» EXERCISE PROMPT
Type the entries again, word for word.

» EXTRACTED MATERIAL

==================================================

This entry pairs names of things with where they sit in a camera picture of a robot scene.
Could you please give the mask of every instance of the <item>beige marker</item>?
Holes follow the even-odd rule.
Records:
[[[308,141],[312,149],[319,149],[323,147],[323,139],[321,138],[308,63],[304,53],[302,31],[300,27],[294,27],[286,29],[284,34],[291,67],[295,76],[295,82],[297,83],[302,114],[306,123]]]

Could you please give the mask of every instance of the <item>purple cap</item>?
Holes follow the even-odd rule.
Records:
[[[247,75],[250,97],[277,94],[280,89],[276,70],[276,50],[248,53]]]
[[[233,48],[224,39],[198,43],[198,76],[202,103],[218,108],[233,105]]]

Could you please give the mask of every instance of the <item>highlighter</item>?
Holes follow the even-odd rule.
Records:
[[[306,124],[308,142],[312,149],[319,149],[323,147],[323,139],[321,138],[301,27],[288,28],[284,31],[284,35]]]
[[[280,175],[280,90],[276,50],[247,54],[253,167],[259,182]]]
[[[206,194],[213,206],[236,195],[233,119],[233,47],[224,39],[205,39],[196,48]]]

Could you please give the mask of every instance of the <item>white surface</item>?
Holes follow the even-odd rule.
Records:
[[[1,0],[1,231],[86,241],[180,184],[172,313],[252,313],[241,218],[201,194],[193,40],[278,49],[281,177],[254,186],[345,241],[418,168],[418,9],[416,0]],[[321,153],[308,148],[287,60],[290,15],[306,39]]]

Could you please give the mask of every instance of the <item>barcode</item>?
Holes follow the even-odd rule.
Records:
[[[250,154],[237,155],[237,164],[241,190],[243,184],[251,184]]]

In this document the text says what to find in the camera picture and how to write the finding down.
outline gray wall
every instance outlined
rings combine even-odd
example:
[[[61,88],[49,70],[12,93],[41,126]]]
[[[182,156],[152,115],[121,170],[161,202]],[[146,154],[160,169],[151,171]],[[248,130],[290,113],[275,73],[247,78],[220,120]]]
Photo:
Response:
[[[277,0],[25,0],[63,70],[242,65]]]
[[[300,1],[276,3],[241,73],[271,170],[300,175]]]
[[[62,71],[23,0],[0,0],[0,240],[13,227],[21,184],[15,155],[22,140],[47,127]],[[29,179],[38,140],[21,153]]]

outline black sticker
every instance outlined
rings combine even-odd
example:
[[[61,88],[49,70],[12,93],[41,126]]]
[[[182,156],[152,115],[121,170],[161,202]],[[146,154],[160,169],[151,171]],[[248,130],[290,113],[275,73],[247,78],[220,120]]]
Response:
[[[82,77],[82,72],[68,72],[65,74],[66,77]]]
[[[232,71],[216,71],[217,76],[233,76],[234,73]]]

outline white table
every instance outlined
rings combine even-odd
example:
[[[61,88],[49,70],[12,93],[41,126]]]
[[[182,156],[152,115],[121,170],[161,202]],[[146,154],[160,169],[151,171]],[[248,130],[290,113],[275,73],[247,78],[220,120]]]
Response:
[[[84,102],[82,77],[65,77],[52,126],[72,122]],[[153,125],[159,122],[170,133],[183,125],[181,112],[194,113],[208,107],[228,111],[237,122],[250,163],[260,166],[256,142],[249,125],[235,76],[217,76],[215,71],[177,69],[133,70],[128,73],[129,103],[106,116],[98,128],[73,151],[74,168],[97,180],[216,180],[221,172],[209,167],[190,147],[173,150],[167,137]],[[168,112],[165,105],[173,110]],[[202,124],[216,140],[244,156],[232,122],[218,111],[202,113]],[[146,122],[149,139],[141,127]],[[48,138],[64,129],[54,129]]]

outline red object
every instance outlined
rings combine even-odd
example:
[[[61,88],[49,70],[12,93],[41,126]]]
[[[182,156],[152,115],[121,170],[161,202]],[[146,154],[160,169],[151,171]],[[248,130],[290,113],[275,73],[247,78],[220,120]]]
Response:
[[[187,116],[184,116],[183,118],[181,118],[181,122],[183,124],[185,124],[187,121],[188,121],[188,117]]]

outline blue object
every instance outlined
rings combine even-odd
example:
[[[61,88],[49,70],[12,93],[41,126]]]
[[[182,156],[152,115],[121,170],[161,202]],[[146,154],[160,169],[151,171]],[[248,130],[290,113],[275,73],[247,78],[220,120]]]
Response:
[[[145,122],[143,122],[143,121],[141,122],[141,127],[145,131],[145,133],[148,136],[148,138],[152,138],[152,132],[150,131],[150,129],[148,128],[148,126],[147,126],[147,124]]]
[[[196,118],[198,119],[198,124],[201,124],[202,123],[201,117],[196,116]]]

==================================================

» YOUR SOLUTION
This entry pairs names of things with where they sit in a camera picture of a robot scene.
Could you please give the mask of every instance of the <item>beige marker</item>?
Holes follow the even-odd rule.
Records:
[[[308,141],[312,149],[319,149],[323,147],[323,139],[321,138],[308,63],[304,53],[302,31],[300,27],[294,27],[286,29],[284,34],[291,67],[295,76],[295,82],[297,83],[302,114],[306,123]]]

Could you please give the mask of every instance of the <item>purple cap</item>?
Holes follow the even-odd rule.
Records:
[[[247,75],[250,97],[277,94],[280,89],[276,70],[276,50],[248,53]]]
[[[233,48],[224,39],[198,43],[198,76],[202,103],[218,108],[233,105]]]

Could you please give the mask of every instance of the <item>highlighter</item>?
Holes follow the even-odd rule.
Records:
[[[306,124],[308,142],[312,149],[319,149],[323,147],[323,139],[321,138],[301,27],[288,28],[284,31],[284,35]]]
[[[280,175],[280,90],[276,50],[247,54],[253,167],[259,182]]]
[[[206,194],[213,206],[236,195],[233,119],[233,47],[224,39],[205,39],[196,48]]]

Could you please give the mask of every instance of the <item>white surface</item>?
Holes follow the even-odd rule.
Records:
[[[1,0],[1,231],[86,241],[180,184],[172,313],[252,313],[241,218],[201,194],[193,40],[278,49],[281,177],[254,186],[345,241],[418,168],[418,9],[416,0]],[[321,153],[308,148],[287,60],[290,15],[306,39]]]

Could you please give the mask of every instance of the <item>barcode</item>?
Holes follow the even-odd rule.
Records:
[[[250,154],[237,155],[237,164],[241,190],[243,184],[251,184]]]

In this document the text says what to find in the camera picture and how to write the finding down.
outline gray wall
every instance outlined
rings combine even-odd
example:
[[[61,88],[49,70],[12,93],[41,126]]]
[[[182,156],[152,115],[121,170],[161,202]],[[146,154],[160,169],[151,171]],[[248,130],[290,113],[275,73],[247,78],[220,120]]]
Photo:
Response:
[[[277,0],[25,0],[63,70],[242,65]]]
[[[300,1],[276,3],[241,73],[271,170],[300,175]]]
[[[62,71],[23,0],[0,0],[0,240],[13,227],[21,184],[15,155],[22,140],[47,127]],[[29,179],[38,140],[21,153]]]

outline black sticker
every instance outlined
rings combine even-odd
example:
[[[61,88],[49,70],[12,93],[41,126]]]
[[[182,156],[152,115],[121,170],[161,202]],[[146,154],[160,169],[151,171]],[[248,130],[290,113],[275,73],[247,78],[220,120]]]
Response:
[[[82,77],[82,72],[68,72],[65,74],[66,77]]]
[[[232,71],[216,71],[217,76],[233,76],[234,73]]]

outline white table
every instance outlined
rings combine even-odd
example:
[[[61,88],[49,70],[12,93],[41,126]]]
[[[182,156],[152,115],[121,170],[161,202]],[[146,154],[160,169],[151,171]],[[248,130],[290,113],[275,73],[247,78],[220,120]]]
Response:
[[[84,102],[82,77],[65,77],[52,126],[72,122]],[[153,125],[159,122],[170,133],[183,125],[181,112],[194,113],[208,107],[228,111],[237,122],[250,163],[260,166],[256,142],[249,125],[235,76],[217,76],[215,71],[177,69],[133,70],[128,73],[129,103],[106,116],[98,128],[73,151],[74,168],[97,180],[216,180],[221,172],[209,167],[190,147],[173,150],[167,137]],[[168,112],[165,105],[173,110]],[[202,124],[216,140],[244,156],[232,122],[218,111],[202,113]],[[146,122],[149,139],[141,127]],[[48,138],[64,129],[54,129]]]

outline red object
every instance outlined
rings combine even-odd
example:
[[[61,88],[49,70],[12,93],[41,126]]]
[[[182,156],[152,115],[121,170],[161,202]],[[146,154],[160,169],[151,171]],[[248,130],[290,113],[275,73],[247,78],[220,120]]]
Response:
[[[187,116],[184,116],[183,118],[181,118],[181,122],[183,124],[185,124],[187,121],[188,121],[188,117]]]

outline blue object
every instance outlined
rings combine even-odd
example:
[[[61,88],[49,70],[12,93],[41,126]]]
[[[182,156],[152,115],[121,170],[161,202]],[[146,154],[160,169],[151,171]],[[248,130],[290,113],[275,73],[247,78],[220,120]]]
Response:
[[[145,122],[143,122],[143,121],[141,122],[141,127],[145,131],[145,133],[148,136],[148,138],[152,138],[152,132],[150,131],[150,129],[148,128],[148,126],[147,126],[147,124]]]
[[[196,118],[198,119],[198,124],[201,124],[202,123],[201,117],[196,116]]]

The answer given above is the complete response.